La poupée Black sort de sa vitrine, elle n’a visiblement jamais vu la lumière.
Molly voudrait souffler sur elle, faire disparaitre sa poussière.
Ensuite, Molly comprend la vérité dangereuse.
Narcissa la regarde en retour.


Et Narcissa est seule. Toujours seule, dans les couloirs.
Bellatrix s’enflamme, et on ne voit jamais Andromeda, qui semble disparaitre dans chaque recoin.
Molly aussi est seule. Fabian et Gidéon courent dans tout Poudlard, les rires y explosent, mais ce n’est plus le jardin, où Molly pouvait encore les rattraper.
Ils courent trop loin pour elle.
C’est idiot, c’est insensé, et Narcissa et Molly gravitent l’une vers l’autre.
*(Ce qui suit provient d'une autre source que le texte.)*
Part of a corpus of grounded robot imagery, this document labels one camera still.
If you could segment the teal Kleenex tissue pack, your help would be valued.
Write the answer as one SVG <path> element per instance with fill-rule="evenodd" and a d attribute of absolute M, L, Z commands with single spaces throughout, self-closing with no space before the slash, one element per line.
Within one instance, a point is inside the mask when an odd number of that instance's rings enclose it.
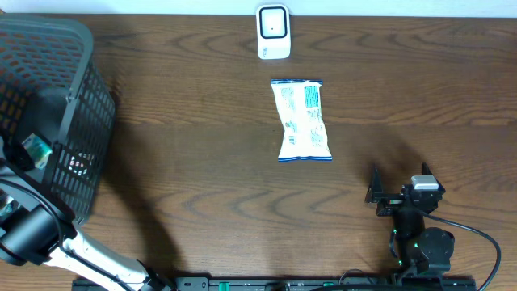
<path fill-rule="evenodd" d="M 44 169 L 48 163 L 52 148 L 42 138 L 32 133 L 23 143 L 23 148 L 34 162 L 35 168 Z"/>

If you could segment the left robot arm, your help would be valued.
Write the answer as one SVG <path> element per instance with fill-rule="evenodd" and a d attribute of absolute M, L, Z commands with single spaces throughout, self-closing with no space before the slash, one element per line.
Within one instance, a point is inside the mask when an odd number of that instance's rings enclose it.
<path fill-rule="evenodd" d="M 28 211 L 1 236 L 1 257 L 9 264 L 64 268 L 107 290 L 175 290 L 175 283 L 142 262 L 115 253 L 82 232 L 74 214 L 58 196 L 42 194 L 36 185 L 14 181 L 21 174 L 1 175 L 8 196 Z"/>

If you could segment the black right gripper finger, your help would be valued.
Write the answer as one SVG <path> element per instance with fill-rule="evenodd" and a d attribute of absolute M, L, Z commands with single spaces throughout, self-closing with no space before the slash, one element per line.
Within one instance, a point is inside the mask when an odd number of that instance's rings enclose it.
<path fill-rule="evenodd" d="M 430 167 L 427 165 L 426 162 L 423 162 L 422 163 L 422 166 L 421 166 L 421 171 L 422 171 L 422 175 L 433 175 Z M 435 192 L 442 192 L 442 193 L 445 193 L 446 190 L 444 188 L 444 186 L 438 181 L 439 183 L 439 189 L 438 190 L 435 190 Z"/>
<path fill-rule="evenodd" d="M 364 199 L 365 203 L 378 203 L 383 196 L 383 187 L 379 171 L 376 167 L 372 168 L 372 177 L 368 185 L 368 190 Z"/>

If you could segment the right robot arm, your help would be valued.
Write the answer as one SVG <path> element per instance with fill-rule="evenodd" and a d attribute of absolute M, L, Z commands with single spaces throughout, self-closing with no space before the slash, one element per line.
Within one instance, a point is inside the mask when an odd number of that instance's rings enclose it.
<path fill-rule="evenodd" d="M 393 219 L 389 247 L 400 265 L 391 276 L 394 284 L 424 279 L 440 282 L 451 269 L 454 235 L 438 227 L 427 228 L 424 221 L 437 209 L 444 193 L 445 188 L 425 163 L 422 173 L 412 176 L 398 193 L 385 192 L 379 171 L 372 171 L 365 201 L 376 205 L 378 217 Z"/>

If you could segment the green white round tin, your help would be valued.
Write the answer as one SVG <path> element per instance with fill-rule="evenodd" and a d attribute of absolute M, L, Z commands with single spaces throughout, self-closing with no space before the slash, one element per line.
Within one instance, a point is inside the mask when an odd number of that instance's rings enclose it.
<path fill-rule="evenodd" d="M 70 158 L 68 169 L 78 176 L 85 176 L 94 158 L 93 154 L 78 153 Z"/>

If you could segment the white blue snack bag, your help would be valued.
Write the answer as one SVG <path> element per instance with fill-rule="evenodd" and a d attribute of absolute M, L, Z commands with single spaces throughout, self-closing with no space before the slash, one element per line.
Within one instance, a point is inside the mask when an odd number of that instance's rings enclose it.
<path fill-rule="evenodd" d="M 328 135 L 322 119 L 320 87 L 314 79 L 272 79 L 271 89 L 284 129 L 278 160 L 331 161 Z"/>
Personne ne va jamais au fond du parc du château. On s’arrête toujours avant les ronces.
Narcissa relève ses robes jusqu’aux mollets pour passer, Molly déchire les siennes.
Un rire partagé.
Elles se découvrent curieusement.
Deux mondes se croisent.
Elles parlent.
La voix de Narcissa est fluette, comme si elle ne parlait jamais.
Molly parle trop vite, trébuche, comme si on ne l’écoutait jamais.
Narcissa se dresse pour elles. Narcissa se polit, grandit son dos, se perfectionne. La nouvelle reine du secret les dissimule.
Molly et Narcissa mourraient pour leur famille.
Elles se sont mises sur le même piédestal.


C’est Narcissa qui bouge la première. Molly ne l’a jamais vue si résolue.
C’est peut-être parce qu’Arthur Weasley la regarde un peu trop.
Narcissa a les yeux qui tremblent, et ses mains hésitent, comme une poupée qui découvre sa chair.
Les mains de Molly sont calleuses. Elle la touche avec révérence. Elle n’aurait jamais pensé avoir le privilège de poser ses lèvres sur l’ivoire tiède.
Mais elle ne pense plus à Narcissa comme sa vieille poupée.
Narcissa est bien plus vivante.
Et découvrant les veines affleurant sous ses doigts, Molly en pleurerait.
C’est probablement interdit aussi, mais dans leur nouveau monde, dans leur écosystème, dans leur équilibre, c’est vrai.
Ce sera juste un secret de plus.


Un soir, elles ont regardé la lune trop longtemps, et dans les couloirs qui auraient dû être vides, Molly se fige devant Arthur Weasley. Il tord ses mains anxieusement. Il s’inquiétait pour elle, de la voir dehors à cette heure.
Le cœur de Molly s’était presque arrêté. Le concierge, Picott, s’était approché, et Molly avait couru. Il avait eu Arthur.
Elle avait eu les hurlements de la Grosse Dame.
Heureusement, ils en avaient fait une mauvaise déduction.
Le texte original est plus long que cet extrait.